Behind the interior minister’s demagoguery lies an attempt to help building contractors by replacing Africans with more profitable Chinese labor. Published in Haaretz, on 17 June.
Interior Minister Eli Yishai has made himself out to be the chief spokesman of the nationwide campaign to expel foreigners from Israel. Yet at the same time he approved amendments to agreements with China, Moldova and Sri Lanka, thereby giving the green light for thousands more foreign workers in Israel, according to a report written by Ofer Petersburg in the daily newspaper Yedioth Ahronoth.
No mistake about it: Contractors and manpower companies press, and Yishai does as they request. At the height of the social-justice protests last summer, and with Yishai’s approval, the government agreed to let in 6,800 foreign construction workers. It was the Finance Ministry that objected to the proposal and demanded guarantees that the workers not be imported from countries (for example, China) where workers are forced to pay finder’s fees, which can cost thousands of dollars per person. Consequently, it was agreed that workers would come from Bulgaria, through direct arrangements between the two nations, without middlemen.
Sounds hunky-dory, right? Except that the building contractors and their staffing agencies foiled the arrangement and 60 workers have come to Israel from Bulgaria so far. This hasn’t stopped the Association of Contractors & Builders in Israel from wailing that more foreign workers must be imported. They say the building industry has only 2,500 foreign workers today, though the government-authorized work visa program allows up to 8,000 foreign construction workers.
Why do building contractors prefer Chinese workers in particular? Simply put, these workers are a very important profit source. A Chinese worker will pay $20,000 just to gain entry into Israel, while a Bulgarian worker doesn’t have to spend a penny. Simple math reveals that importing 6,000 Chinese workers to Israel allows contractors and the manpower importers they operate to pocket $120 million before a single immigrant has so much as raised a hammer.
Since 2002, economists generally agree that a massive influx of foreign workers into construction and agriculture raises unemployment among Israel’s poorer segments, first and foremost Israeli Arabs. The 26,000 Thai workers employed in Israeli agriculture displace thousands of Arab women, whose unemployment rate is 75 percent.
None of this is of any concern to the contractors. They present their underlying economic interests in the guise of a labor shortage. They claim the shortage of labor will jack up housing prices. Their lobby terrorizes the government and buys off public servants. Again and again, the contractors’ lobby manages to pass the government resolutions it wants.
Hundreds of thousands of people demonstrated in the streets last summer against exactly this kind of behavior, namely the unacceptable link between capital and government.
The Netanyahu government is supposed to be fighting to reduce unemployment among Israelis and has even set a policy goal to induce more Israeli Arab women to work.
But government resolutions are one thing and reality another.

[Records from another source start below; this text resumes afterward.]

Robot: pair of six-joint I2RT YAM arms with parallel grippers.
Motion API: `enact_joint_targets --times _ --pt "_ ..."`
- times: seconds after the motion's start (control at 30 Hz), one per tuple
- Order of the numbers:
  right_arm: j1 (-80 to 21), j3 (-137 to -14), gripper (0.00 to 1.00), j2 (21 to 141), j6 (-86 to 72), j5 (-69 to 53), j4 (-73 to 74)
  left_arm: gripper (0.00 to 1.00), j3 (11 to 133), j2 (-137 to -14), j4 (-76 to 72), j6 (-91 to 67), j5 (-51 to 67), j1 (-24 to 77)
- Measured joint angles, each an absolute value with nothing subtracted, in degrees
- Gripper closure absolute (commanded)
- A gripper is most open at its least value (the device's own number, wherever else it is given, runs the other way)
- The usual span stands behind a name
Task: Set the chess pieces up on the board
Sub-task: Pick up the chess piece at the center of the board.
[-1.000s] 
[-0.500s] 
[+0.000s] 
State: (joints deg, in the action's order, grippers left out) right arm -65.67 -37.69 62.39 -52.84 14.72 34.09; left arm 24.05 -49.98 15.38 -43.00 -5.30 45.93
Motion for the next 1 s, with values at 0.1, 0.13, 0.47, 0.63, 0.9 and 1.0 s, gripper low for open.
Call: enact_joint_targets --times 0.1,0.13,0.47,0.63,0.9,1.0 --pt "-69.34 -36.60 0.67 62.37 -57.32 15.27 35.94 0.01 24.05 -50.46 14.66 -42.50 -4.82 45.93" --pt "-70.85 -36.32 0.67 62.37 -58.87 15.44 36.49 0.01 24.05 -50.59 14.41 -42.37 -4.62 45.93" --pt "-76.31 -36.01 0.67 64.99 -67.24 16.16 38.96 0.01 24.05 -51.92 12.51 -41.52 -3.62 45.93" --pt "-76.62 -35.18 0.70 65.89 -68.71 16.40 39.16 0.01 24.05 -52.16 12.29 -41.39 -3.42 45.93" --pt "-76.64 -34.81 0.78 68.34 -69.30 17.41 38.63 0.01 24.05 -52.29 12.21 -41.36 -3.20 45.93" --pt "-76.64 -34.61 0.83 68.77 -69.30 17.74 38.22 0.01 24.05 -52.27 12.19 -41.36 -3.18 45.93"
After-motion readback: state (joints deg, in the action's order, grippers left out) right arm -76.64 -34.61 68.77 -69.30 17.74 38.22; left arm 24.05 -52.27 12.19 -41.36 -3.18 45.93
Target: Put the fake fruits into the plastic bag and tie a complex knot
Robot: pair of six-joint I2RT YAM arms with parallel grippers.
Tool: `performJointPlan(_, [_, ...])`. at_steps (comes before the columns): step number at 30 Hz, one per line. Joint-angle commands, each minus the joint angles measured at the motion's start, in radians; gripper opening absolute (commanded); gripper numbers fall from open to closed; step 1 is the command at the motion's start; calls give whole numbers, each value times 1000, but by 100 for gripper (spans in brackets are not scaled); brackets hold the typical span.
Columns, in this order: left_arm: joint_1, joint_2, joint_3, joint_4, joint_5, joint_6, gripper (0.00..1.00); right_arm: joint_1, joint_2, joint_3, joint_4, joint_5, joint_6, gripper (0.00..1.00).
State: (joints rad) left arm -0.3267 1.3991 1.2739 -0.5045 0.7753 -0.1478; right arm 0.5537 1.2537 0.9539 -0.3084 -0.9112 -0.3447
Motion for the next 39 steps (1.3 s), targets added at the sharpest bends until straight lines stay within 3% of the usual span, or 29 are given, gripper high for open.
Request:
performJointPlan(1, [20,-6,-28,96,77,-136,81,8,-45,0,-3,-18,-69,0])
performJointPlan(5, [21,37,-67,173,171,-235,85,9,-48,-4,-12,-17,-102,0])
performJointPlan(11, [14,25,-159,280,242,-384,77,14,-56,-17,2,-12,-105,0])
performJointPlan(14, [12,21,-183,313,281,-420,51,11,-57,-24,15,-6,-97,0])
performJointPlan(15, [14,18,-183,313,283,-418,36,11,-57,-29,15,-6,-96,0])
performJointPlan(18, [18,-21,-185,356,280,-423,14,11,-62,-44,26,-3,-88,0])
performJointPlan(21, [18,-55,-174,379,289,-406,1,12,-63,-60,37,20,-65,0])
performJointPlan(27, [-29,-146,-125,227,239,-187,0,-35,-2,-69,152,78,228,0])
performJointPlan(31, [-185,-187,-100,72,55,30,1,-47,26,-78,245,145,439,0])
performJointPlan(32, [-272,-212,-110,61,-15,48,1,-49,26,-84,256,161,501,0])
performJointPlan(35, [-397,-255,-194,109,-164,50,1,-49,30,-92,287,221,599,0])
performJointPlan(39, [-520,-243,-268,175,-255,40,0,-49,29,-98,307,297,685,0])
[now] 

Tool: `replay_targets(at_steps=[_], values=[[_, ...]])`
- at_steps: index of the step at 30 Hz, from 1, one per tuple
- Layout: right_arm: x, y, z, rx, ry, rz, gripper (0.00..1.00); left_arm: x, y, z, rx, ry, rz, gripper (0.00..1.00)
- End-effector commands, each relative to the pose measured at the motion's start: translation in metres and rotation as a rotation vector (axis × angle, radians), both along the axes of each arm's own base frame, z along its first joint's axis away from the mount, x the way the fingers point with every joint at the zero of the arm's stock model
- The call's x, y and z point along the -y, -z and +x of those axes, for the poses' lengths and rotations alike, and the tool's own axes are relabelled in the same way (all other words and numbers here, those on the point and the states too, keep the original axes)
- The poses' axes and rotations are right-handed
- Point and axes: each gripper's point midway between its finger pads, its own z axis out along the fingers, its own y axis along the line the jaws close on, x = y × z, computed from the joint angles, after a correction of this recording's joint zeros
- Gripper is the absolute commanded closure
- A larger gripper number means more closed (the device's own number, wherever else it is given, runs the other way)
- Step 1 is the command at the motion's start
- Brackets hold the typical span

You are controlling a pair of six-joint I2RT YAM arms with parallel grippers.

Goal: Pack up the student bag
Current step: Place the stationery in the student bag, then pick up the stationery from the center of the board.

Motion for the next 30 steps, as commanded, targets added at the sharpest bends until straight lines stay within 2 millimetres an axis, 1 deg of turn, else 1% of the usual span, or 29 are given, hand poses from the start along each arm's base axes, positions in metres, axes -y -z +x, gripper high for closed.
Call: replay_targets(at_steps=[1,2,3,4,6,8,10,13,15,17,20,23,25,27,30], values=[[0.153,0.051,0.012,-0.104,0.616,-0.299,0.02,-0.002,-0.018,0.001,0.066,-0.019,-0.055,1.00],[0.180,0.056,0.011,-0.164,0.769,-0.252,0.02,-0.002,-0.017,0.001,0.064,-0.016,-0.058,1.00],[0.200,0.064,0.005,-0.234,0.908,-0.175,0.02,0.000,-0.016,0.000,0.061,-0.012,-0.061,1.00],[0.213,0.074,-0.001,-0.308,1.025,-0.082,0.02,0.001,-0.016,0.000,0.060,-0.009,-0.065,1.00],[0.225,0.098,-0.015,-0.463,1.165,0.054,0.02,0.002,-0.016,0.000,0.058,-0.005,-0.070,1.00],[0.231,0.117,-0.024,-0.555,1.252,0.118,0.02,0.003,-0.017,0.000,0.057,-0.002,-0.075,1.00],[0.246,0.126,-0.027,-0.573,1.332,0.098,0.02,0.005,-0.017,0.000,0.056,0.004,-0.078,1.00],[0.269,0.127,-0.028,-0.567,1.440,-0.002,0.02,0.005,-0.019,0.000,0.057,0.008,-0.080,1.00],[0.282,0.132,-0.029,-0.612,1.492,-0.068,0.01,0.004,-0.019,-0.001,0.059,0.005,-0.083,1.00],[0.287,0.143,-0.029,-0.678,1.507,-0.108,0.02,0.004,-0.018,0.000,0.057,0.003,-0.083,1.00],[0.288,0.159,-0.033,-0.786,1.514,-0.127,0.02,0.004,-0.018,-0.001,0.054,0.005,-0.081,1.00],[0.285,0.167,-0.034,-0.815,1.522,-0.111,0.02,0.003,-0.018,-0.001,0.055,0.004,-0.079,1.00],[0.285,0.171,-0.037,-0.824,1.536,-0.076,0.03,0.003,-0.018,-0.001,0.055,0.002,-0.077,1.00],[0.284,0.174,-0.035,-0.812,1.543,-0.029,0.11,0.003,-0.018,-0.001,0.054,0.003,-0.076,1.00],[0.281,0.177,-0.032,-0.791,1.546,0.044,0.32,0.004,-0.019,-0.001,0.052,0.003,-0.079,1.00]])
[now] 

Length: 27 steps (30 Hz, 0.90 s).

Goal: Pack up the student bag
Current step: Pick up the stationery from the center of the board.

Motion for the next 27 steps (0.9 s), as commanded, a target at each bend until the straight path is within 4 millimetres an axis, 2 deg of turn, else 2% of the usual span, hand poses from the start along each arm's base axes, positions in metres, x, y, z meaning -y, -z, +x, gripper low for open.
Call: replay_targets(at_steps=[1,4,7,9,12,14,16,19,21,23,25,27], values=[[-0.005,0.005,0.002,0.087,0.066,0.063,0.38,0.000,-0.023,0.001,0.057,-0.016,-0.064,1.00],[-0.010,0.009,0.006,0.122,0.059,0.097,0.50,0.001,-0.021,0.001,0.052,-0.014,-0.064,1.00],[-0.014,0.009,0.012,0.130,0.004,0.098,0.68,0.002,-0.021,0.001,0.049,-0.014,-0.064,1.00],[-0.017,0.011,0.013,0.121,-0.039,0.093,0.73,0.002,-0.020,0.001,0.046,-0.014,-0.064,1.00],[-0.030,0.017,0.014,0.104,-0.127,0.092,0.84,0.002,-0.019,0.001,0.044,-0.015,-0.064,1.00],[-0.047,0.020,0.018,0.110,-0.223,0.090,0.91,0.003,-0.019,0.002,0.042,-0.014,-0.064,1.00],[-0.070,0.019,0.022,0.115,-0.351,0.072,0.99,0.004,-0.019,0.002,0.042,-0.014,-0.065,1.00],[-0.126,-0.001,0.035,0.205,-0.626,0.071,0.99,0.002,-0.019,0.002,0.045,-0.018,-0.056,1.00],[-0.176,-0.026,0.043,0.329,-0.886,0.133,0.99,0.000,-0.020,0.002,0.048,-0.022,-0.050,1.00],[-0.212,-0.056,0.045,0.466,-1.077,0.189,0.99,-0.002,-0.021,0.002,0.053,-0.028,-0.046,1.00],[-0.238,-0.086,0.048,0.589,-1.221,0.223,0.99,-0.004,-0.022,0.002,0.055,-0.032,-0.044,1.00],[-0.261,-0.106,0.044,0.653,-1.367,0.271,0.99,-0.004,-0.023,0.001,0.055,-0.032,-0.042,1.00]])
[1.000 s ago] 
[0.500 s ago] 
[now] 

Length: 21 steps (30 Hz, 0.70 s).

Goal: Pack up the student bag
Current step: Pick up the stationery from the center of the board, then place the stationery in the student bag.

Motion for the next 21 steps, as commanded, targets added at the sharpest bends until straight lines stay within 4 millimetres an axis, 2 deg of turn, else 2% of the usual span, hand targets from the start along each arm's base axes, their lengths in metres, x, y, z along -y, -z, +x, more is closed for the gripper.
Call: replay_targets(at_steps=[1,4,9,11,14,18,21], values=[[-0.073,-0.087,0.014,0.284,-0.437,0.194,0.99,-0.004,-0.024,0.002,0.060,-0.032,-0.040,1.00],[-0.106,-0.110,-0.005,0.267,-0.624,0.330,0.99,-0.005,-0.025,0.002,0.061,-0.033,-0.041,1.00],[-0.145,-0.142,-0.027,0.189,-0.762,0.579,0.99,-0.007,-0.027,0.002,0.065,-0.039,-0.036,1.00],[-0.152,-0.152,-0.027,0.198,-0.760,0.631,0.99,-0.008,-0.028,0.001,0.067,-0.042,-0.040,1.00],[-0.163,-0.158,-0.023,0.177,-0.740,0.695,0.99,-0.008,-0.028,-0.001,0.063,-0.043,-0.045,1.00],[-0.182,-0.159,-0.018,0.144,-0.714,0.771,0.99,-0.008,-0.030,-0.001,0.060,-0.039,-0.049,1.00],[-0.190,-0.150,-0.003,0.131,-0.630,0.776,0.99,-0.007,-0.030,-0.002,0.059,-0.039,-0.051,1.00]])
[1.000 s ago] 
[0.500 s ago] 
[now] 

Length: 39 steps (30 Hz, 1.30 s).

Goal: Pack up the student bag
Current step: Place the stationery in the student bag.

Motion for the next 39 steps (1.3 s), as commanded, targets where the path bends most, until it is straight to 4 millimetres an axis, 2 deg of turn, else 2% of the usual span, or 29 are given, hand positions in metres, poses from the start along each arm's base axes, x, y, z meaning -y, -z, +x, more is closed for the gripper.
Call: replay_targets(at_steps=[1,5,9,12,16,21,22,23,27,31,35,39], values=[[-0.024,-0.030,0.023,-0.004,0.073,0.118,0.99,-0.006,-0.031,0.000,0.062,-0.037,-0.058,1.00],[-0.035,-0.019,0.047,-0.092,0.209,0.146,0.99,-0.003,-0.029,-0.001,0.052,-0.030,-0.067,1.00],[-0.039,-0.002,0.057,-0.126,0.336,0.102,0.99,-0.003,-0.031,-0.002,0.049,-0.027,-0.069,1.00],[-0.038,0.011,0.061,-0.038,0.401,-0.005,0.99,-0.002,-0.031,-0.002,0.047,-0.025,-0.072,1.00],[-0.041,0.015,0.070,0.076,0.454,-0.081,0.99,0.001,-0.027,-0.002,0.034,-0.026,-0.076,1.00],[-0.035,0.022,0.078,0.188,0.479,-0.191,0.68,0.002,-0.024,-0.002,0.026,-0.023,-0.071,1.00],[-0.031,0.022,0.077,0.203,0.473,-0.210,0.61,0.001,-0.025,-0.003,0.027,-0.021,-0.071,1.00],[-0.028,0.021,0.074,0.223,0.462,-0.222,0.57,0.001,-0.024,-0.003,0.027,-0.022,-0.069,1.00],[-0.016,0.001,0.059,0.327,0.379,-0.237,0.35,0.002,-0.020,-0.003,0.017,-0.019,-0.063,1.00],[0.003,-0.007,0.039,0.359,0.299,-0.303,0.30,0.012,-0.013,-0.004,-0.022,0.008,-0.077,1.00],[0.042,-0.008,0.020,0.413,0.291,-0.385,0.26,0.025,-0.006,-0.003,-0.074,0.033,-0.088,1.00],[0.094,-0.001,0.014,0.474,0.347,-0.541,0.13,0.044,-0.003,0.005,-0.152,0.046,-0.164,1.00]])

At the same time that Yishai and his coalition partners are engaging in national demagoguery and state at every opportunity that one’s own poor matter more than other nations’ impoverished masses, in practice they have installed a revolving door for importing and deporting foreign workers.
Instead of importing more unnecessary foreign workers into Israel and inciting the public with racist propaganda, it is incumbent upon the government to work seriously for the benefit of local construction workers.
The government should invest in and develop professional training programs for builders, promote the use of advanced technologies in the construction industry and, if needed, enable African refugees to work at a fair wage. The government must stop bringing chained, indentured laborers from China.